▶ [EXERCISE REQUIREMENTS]:
Copy out precisely the lines from the start of the data through the line with "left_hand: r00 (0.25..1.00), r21", and keep pictures out of it.

▶ [DATA BELOW]:
=== Begin Enclosure ===

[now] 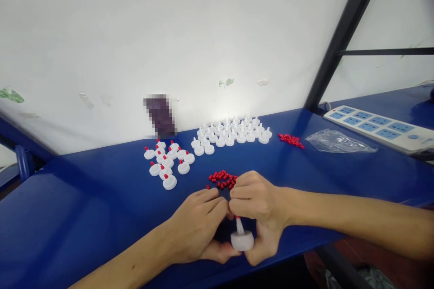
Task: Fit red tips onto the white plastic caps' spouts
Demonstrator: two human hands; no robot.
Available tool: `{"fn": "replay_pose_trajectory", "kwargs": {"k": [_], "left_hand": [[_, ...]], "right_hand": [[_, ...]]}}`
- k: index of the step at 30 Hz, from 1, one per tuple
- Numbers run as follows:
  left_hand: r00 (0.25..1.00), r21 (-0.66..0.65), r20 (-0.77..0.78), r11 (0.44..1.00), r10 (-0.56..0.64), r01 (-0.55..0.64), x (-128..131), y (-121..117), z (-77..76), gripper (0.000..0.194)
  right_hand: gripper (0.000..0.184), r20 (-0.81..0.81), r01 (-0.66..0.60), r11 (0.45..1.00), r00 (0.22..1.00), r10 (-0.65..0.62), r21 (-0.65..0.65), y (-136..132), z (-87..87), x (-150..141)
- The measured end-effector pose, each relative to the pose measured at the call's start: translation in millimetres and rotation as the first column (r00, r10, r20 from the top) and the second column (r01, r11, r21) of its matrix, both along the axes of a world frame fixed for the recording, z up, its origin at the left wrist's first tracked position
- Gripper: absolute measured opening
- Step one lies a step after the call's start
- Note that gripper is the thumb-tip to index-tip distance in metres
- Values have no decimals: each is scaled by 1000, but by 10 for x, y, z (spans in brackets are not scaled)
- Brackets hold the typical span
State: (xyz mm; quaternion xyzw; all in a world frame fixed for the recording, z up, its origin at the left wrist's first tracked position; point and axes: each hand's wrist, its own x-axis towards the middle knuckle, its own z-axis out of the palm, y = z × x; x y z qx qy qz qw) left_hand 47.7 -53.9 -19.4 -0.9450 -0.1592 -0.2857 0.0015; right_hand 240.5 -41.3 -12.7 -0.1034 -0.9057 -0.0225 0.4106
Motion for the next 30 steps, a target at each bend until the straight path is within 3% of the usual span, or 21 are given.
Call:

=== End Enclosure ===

▶ [EXERCISE OUTPUT]:
[now] 
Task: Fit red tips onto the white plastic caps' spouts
Demonstrator: two human hands; no robot.
Available tool: `{"fn": "replay_pose_trajectory", "kwargs": {"k": [_], "left_hand": [[_, ...]], "right_hand": [[_, ...]]}}`
- k: index of the step at 30 Hz, from 1, one per tuple
- Numbers run as follows:
  left_hand: r00 (0.25..1.00), r21 (-0.66..0.65), r20 (-0.77..0.78), r11 (0.44..1.00), r10 (-0.56..0.64), r01 (-0.55..0.64), x (-128..131), y (-121..117), z (-77..76), gripper (0.000..0.194)

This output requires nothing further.